Berita Nasional

TERKUAK! Kenapa Ali Ngabalin Bisa Ikut Edhy Prabowo ke Hawaii, Ternyata Merupakan Petinggi di KKP

Hal itu terkuak dari pertanyaan hakim soal sosok Ali Mochtar Ngabalin dalam sidang kasus suap izin ekspor benih bening lobster (BBL) atau benur.

Editor: Andreas Eko Prasetyo
Kolase/Tribun Jambi
Ali Mochtar Ngabalin dan Edhy Prabowo 

TRIBUNJAMBI.COM, JAKARTA - Terungkap peran Ali Mochtar Ngabalin di Kementrian Kelautan dan Perikanan (KKP).

Hal itu terkuak dari pertanyaan hakim soal sosok Ali Mochtar Ngabalin dalam sidang kasus suap izin ekspor benih bening lobster (BBL) atau benur.

Sidang yang digelar untuk terdakwa Direktur PT Dua Putera Perkasa Pratama (PT DPP) Suharjito pada Rabu (17/3/2021).

Diketahui sosok Ngabalin ikut dalam rombongan Menteri Kelautan dan Perikanan Edhy Prabowo ke Hawaii kala itu.

Kepala Bagian Humas Kementerian Kelautan Perikanan (KKP) Desri Yanti mengatakan kenapa Ngabalin bisa ikut rombongan lantaran masuk daftar para petinggi KKP.

Awalnya Desri menjelaskan agenda perjalanan Edhy Prabowo ke Hawaii saat itu.

Ali Ngabalin
Ali Ngabalin (Kompas.com)

Kemudian di tengah penjelasannya ia menyinggung nama Ngabalin yang sempat terkendala administrasi tempat penginapan di sana.

"Pada saat hasil PCR yang didapat dari Los Angeles (LA) ini kan sudah last minute jadi sambil PCR hasil keluar siang, kami sudah ke bandara. Kemudian dibantu pihak KBRI untuk mendaftarkan online ternyata sepertinya ada yang tidak terverifikasi dengan baik sehingga aplikasi untuk travelnya tidak muncul barcode," ujar Desri.

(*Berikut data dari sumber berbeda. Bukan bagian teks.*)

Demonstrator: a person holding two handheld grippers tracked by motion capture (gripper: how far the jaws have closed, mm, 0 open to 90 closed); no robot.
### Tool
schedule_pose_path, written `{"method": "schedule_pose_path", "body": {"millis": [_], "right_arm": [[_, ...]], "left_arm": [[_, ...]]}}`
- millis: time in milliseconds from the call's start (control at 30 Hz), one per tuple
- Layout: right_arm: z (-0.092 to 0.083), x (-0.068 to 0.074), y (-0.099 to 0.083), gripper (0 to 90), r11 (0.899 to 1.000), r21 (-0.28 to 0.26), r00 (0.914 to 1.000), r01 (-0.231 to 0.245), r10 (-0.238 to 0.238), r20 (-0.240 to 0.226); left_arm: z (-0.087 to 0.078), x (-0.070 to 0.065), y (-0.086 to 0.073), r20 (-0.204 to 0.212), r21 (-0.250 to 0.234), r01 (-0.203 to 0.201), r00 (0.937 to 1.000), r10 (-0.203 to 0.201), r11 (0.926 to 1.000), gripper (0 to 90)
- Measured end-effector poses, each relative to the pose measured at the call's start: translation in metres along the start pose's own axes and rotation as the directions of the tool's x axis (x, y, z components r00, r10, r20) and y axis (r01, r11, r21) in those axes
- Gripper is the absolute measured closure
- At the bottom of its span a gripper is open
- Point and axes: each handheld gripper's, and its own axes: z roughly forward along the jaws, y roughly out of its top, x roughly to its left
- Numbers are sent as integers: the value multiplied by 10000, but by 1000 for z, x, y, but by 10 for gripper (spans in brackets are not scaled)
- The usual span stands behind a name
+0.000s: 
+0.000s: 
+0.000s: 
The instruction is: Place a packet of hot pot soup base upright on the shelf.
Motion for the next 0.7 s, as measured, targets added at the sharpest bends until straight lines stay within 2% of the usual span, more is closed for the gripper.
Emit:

"Barcodenya ini yang kemudian diminta pihak hotel. Ada dua orang delegasi yaitu pak Slamet dan pak Ngabalin yang tidak punya," kata dia.

Hakim Ketua Albertus Usada kemudian kembali bertanya ke Desri untuk menegaskan siapa dua nama itu agar tak ada perbedaan persepsi di dalam persidangan.

"Slamet siapa?" tanya hakim.

"Slamet Sugiarto, Direktur Jenderal Perikanan Budidaya," jawab Desri.

"Terus Ngabalin itu siapa?" tanya hakim kembali.

"Pak Muchtar Ngabalin," ungkap Desri.

Hakim kembali menanyakan apa kapasitas dari Ngabalin yang menjabat sebagai Tenaga Ahli Utama KSP bisa ikut rombongan Edhy Prabowo.

Desri pun menjelaskan bahwa Ngabalin adalah Penasihat Komisi Pemangku Kepentingan Publik di KKP.

"Beliau sebagai Penasihat Komisi Pemangku Kepentingan Publik," jawab Desri.

Pertimbangan Balas Budi Hingga Politis

Dalam persidangan tersebut diketahui Edhy Prabowo dihadirkan pula sebagai sosok saksi.

Dalam sidang, Edhy Prabowo menjelaskan alasan pemilihan staf khusus dirinya ketika menjabat sebagai Menteri Kelautan dan Perikanan kala itu.

Edhy Prabowo Akui Gemar Minum Wine, Tapi Bantah Beli Pakai Duit Suap Benur
Edhy Prabowo Akui Gemar Minum Wine, Tapi Bantah Beli Pakai Duit Suap Benur (ist)

Mereka yang berada di lingkarang Edhy Prabowo dipilih karena alasan politis hingga balas budi.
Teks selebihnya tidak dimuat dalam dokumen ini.